(Beginning of Recorded data)

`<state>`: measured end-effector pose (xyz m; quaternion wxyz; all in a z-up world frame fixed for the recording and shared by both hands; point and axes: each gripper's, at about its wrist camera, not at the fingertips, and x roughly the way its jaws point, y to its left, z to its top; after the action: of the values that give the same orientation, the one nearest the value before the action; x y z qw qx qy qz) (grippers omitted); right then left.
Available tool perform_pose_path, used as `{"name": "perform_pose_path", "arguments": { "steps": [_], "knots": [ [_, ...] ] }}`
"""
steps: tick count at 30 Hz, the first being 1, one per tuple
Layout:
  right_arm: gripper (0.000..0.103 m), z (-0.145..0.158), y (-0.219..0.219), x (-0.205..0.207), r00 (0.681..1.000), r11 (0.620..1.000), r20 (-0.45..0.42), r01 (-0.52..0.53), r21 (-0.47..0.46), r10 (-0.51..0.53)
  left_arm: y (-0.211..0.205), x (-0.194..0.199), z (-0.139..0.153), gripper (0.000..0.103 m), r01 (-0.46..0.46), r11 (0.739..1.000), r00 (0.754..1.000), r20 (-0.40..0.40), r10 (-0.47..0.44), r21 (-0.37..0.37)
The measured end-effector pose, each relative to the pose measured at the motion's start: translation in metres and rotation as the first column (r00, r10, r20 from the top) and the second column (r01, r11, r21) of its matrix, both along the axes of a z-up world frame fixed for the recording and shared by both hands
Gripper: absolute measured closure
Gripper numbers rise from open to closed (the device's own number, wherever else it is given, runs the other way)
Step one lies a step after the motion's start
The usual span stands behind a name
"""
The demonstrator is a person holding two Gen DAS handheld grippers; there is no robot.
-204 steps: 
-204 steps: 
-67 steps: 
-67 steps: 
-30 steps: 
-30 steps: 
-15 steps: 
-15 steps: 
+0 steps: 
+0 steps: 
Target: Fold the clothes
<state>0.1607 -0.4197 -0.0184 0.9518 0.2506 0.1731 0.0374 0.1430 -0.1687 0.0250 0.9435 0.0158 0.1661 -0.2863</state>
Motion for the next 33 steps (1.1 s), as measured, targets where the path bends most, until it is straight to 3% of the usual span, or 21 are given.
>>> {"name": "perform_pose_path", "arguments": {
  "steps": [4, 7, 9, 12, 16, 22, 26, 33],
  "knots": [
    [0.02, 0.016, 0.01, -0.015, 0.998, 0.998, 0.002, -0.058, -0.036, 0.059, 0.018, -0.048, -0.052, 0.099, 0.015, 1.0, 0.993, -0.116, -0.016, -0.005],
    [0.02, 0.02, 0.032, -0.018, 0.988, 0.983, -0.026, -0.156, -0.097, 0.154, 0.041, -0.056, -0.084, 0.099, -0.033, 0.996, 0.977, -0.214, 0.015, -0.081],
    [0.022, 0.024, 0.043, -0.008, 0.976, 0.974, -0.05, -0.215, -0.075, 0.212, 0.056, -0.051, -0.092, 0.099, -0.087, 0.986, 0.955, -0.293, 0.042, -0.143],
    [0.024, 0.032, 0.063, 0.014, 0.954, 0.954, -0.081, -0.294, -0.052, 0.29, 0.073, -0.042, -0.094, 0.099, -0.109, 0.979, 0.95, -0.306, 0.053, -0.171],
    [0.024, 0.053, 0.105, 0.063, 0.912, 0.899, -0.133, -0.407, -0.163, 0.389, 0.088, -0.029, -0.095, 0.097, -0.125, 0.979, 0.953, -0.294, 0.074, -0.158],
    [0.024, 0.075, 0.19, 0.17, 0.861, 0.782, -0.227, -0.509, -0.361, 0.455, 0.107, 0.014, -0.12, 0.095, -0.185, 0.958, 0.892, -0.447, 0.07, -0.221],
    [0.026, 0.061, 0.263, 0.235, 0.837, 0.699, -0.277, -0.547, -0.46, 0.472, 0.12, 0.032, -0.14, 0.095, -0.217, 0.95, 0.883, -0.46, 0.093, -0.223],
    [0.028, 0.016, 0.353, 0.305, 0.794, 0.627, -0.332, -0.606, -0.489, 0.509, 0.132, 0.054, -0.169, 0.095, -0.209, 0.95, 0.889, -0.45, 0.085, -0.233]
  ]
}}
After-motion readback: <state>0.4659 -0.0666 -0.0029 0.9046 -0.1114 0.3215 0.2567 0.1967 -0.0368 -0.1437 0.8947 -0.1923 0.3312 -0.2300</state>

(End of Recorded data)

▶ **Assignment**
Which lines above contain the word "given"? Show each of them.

▶ **Task output**
Gripper numbers rise from open to closed (the device's own number, wherever else it is given, runs the other way)
Motion for the next 33 steps (1.1 s), as measured, targets where the path bends most, until it is straight to 3% of the usual span, or 21 are given.

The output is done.